_REQUIRED ACTION_
Write out the records once more, exactly as given.

_DATA FOR THIS EXERCISE_
● ● ● ● ●
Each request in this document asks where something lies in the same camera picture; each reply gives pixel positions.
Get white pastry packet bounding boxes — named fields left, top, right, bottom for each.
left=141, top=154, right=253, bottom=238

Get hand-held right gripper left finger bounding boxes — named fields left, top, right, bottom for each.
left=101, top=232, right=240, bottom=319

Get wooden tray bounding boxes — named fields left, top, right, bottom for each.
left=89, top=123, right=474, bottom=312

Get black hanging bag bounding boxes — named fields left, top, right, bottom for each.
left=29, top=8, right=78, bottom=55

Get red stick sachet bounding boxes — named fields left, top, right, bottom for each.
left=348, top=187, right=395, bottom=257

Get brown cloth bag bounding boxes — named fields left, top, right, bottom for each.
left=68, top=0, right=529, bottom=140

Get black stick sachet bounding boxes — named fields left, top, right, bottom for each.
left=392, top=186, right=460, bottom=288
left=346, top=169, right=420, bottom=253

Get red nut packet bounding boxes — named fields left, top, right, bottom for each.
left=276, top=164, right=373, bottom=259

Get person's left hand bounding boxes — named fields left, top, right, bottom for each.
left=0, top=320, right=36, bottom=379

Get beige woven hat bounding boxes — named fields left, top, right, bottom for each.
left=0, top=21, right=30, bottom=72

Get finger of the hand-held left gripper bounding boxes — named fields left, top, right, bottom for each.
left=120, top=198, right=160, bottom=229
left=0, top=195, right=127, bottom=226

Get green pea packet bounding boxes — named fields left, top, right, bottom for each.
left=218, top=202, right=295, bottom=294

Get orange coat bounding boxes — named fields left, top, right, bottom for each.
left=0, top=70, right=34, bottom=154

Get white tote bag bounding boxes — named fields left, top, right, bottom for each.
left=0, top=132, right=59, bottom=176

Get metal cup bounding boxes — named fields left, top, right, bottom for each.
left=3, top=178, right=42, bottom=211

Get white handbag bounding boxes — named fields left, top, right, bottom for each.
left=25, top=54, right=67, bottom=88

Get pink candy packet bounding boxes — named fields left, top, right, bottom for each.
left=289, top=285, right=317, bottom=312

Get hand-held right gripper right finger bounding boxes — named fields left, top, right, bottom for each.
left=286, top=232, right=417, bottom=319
● ● ● ● ●
_RESPONSE_
Each request in this document asks where something lies in the same camera picture; each reply gives pixel positions.
Get white pastry packet bounding boxes — named fields left, top, right, bottom for each.
left=141, top=154, right=253, bottom=238

Get hand-held right gripper left finger bounding boxes — named fields left, top, right, bottom for each.
left=101, top=232, right=240, bottom=319

Get wooden tray bounding boxes — named fields left, top, right, bottom for each.
left=89, top=123, right=474, bottom=312

Get black hanging bag bounding boxes — named fields left, top, right, bottom for each.
left=29, top=8, right=78, bottom=55

Get red stick sachet bounding boxes — named fields left, top, right, bottom for each.
left=348, top=187, right=395, bottom=257

Get brown cloth bag bounding boxes — named fields left, top, right, bottom for each.
left=68, top=0, right=529, bottom=140

Get black stick sachet bounding boxes — named fields left, top, right, bottom for each.
left=392, top=186, right=460, bottom=288
left=346, top=169, right=420, bottom=253

Get red nut packet bounding boxes — named fields left, top, right, bottom for each.
left=276, top=164, right=373, bottom=259

Get person's left hand bounding boxes — named fields left, top, right, bottom for each.
left=0, top=320, right=36, bottom=379

Get beige woven hat bounding boxes — named fields left, top, right, bottom for each.
left=0, top=21, right=30, bottom=72

Get finger of the hand-held left gripper bounding boxes — named fields left, top, right, bottom for each.
left=120, top=198, right=160, bottom=229
left=0, top=195, right=127, bottom=226

Get green pea packet bounding boxes — named fields left, top, right, bottom for each.
left=218, top=202, right=295, bottom=294

Get orange coat bounding boxes — named fields left, top, right, bottom for each.
left=0, top=70, right=34, bottom=154

Get white tote bag bounding boxes — named fields left, top, right, bottom for each.
left=0, top=132, right=59, bottom=176

Get metal cup bounding boxes — named fields left, top, right, bottom for each.
left=3, top=178, right=42, bottom=211

Get white handbag bounding boxes — named fields left, top, right, bottom for each.
left=25, top=54, right=67, bottom=88

Get pink candy packet bounding boxes — named fields left, top, right, bottom for each.
left=289, top=285, right=317, bottom=312

Get hand-held right gripper right finger bounding boxes — named fields left, top, right, bottom for each.
left=286, top=232, right=417, bottom=319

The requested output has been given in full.